Ena miró hacia la calle antes de contestarme. La tempestad se había calmado y el cielo aparecía manchado y revuelto con colores amarillos y pardos. Las alcantarillas tragaban el agua que corría a lo largo de los bordillos de las aceras.

—¿Y si nos fuéramos, Andrea?

Empezamos a caminar a la deriva, íbamos cogidas del brazo.

—Hoy —me dijo Ena— jugué el todo por el todo al volver al cuarto de Román. Él me escribió unas líneas indicando que tenía en su cuarto algunos objetos míos y que deseaba devolvérmelos… Comprendí que no me iba a dejar en paz tan fácilmente. Recordé a mi madre y se me antojó que yo, como ella, me iba a pasar la vida huyendo si no tomaba una determinación… Entonces fue cuando me vino la idea de hacer uso de las averiguaciones de Jaime como una salvaguardia contra Román. Con esta única seguridad vine. Estaba dispuesta a verle por última vez… No creas que no tuve miedo. Estaba aterrorizada cuando tú llegaste. Aterrorizada, Andrea, e incluso arrepentida de mi impulso…, porque Román está loco, yo creo que está loco… Cuando tú llamaste a la puerta estuve a punto de caerme, tal era mi tensión nerviosa…

Ena se detuvo en medio de la calle para mirarme. Los faroles acababan de encenderse y rebrillaban en el suelo negro. Los árboles lavados daban su olor a verde.

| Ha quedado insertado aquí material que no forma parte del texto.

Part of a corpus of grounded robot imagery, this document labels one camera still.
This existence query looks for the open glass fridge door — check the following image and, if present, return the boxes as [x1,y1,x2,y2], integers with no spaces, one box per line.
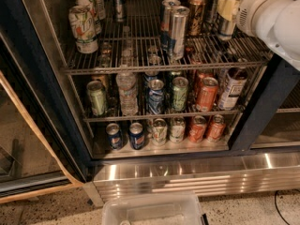
[0,37,82,203]

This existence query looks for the dark slim can rear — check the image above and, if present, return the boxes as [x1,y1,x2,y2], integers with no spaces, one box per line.
[205,0,218,23]

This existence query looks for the black cable on floor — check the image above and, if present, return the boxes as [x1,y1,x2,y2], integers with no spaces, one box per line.
[274,189,300,225]

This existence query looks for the white labelled coffee bottle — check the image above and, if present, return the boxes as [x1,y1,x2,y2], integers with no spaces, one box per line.
[217,67,248,111]

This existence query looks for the front white 7up can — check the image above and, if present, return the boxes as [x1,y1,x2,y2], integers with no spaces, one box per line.
[68,6,98,53]

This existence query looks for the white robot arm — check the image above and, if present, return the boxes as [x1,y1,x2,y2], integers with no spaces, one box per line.
[217,0,300,70]

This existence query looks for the orange soda can middle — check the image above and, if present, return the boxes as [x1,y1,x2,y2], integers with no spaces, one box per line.
[196,77,218,113]

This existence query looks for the blue silver redbull can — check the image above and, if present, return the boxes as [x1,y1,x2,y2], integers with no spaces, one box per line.
[217,0,242,41]

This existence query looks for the right white can bottom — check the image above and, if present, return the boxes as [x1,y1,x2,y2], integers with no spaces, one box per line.
[170,117,186,143]

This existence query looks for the tall silver slim can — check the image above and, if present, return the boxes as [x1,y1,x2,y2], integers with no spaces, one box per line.
[112,0,127,23]

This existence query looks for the rear white 7up can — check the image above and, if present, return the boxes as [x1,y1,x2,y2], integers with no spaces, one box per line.
[85,0,107,21]

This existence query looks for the top wire shelf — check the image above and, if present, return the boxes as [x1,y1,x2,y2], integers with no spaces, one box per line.
[65,0,273,75]

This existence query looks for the wire shelf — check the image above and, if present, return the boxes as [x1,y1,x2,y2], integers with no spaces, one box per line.
[82,101,247,124]
[65,0,273,75]

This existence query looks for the steel fridge base grille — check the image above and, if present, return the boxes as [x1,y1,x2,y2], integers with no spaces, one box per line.
[83,152,300,207]

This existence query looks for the middle white 7up can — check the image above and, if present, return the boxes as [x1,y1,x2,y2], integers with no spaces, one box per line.
[76,0,102,35]

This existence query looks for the front silver redbull can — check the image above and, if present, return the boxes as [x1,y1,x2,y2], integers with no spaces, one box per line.
[167,6,189,60]

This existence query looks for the blue pepsi can middle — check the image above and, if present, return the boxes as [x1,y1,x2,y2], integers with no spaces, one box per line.
[148,79,165,114]

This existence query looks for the left pepsi can bottom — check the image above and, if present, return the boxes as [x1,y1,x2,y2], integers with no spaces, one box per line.
[106,123,123,150]

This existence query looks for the clear plastic bin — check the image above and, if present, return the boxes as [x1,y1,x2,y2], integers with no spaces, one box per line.
[102,191,209,225]

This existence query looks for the right orange can bottom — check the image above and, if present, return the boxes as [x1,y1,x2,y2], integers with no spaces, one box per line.
[206,114,226,143]

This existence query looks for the right pepsi can bottom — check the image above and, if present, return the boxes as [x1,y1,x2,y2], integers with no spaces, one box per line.
[129,122,144,150]

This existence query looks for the green mountain dew can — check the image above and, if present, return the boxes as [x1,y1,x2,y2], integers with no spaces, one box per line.
[172,77,188,112]

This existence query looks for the left orange can bottom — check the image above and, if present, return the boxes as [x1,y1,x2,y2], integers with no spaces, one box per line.
[187,115,207,143]

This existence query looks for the left white can bottom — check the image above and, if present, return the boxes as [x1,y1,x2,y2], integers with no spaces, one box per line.
[152,118,168,146]

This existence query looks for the middle wire shelf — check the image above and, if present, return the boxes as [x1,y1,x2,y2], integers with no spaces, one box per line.
[82,101,247,124]

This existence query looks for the gold monster can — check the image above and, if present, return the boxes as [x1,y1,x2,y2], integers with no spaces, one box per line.
[187,0,206,36]

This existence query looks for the green can middle shelf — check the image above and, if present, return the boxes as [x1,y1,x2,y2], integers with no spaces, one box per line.
[86,81,106,116]

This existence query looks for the white 7up can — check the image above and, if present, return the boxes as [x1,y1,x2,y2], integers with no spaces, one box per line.
[76,0,102,35]
[85,0,107,21]
[68,6,98,53]

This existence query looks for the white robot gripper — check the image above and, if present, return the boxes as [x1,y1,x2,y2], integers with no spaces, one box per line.
[217,0,290,37]

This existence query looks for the clear water bottle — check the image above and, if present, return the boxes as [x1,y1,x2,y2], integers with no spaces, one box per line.
[116,71,138,116]

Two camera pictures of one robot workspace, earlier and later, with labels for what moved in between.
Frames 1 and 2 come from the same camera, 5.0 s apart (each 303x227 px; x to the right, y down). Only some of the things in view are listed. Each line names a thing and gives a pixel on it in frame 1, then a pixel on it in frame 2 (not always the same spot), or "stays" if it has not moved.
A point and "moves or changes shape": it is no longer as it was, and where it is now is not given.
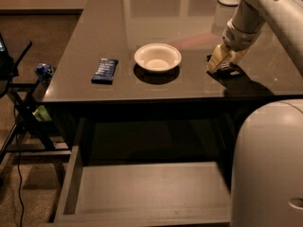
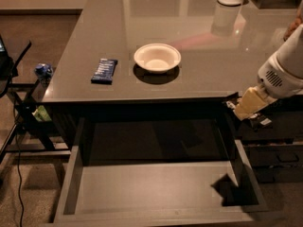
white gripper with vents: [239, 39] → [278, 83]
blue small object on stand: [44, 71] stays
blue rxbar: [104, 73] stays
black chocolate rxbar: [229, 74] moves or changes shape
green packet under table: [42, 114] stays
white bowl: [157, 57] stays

—¿Comprendes, Andrea, comprendes, querida, que no te pudiese decir nada, que incluso llegara a maltratarte en la escalera? Aquellos momentos parecían borrados de mi existencia. Cuando me di cuenta de que era yo, Ena, quien estaba viviendo, me encontré corriendo calle de Aribau abajo, buscando tu rastro. Al volver la esquina te encontré al fin. Estabas apoyada contra el muro del jardín de la universidad, muy pequeña y perdida debajo de aquel cielo tempestuoso… Así te vi.